Exercise objective: In the listing below, the line containing "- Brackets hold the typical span" marks the end; copy exactly every line from the first through that one.
- Opening Delimiter -
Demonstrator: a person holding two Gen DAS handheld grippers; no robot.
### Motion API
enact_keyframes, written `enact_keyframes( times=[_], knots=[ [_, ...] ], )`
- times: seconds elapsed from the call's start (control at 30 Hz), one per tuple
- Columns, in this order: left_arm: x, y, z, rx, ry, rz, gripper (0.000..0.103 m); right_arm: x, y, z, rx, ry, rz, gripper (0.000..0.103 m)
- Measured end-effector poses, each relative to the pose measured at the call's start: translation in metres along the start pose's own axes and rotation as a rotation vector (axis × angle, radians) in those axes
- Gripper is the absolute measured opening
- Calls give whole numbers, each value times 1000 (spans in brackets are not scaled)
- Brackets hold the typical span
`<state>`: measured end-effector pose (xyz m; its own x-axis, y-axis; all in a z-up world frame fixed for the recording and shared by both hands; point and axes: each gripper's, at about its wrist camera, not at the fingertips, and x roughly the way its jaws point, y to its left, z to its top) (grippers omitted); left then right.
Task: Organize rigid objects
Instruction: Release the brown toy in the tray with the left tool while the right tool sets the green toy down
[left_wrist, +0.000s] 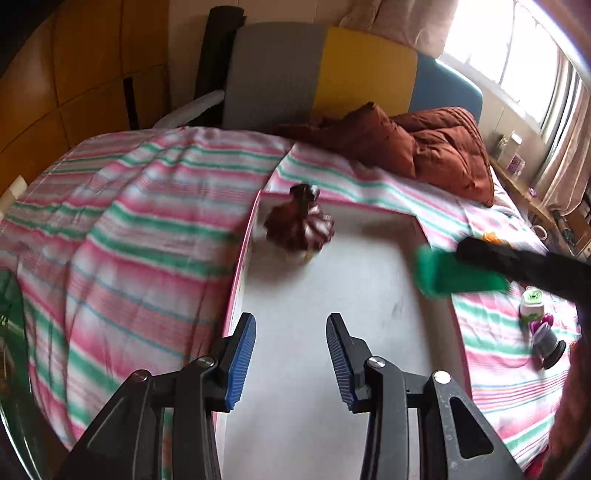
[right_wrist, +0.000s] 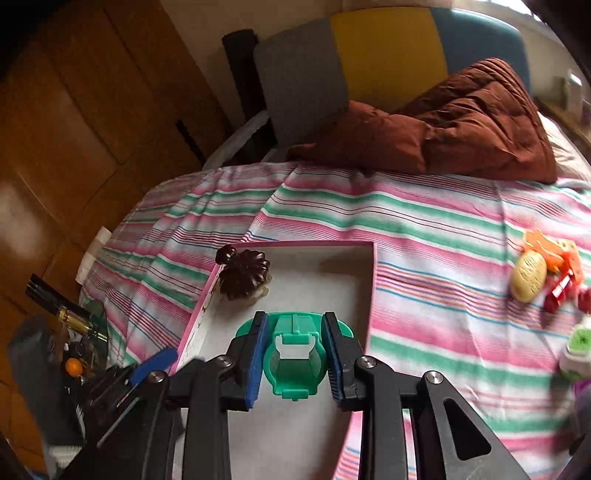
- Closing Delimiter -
Answer space:
Demonstrator: a person holding two Gen DAS handheld grippers; no robot.
### Motion API
enact_keyframes, written `enact_keyframes( times=[_], knots=[ [_, ...] ], )`
- times: seconds elapsed from the call's start (control at 30 Hz), one per tuple
- Columns, in this order: left_arm: x, y, z, rx, ry, rz, gripper (0.000..0.103 m); right_arm: x, y, z, rx, ry, rz, gripper (0.000..0.103 m)
- Measured end-effector poses, each relative to the pose measured at the call's start: translation in metres along the start pose's own axes and rotation as a rotation vector (axis × angle, radians) in those axes
- Gripper is the absolute measured opening
- Calls give whole numbers, each value times 1000 (spans in brackets are not scaled)
- Brackets hold the typical span

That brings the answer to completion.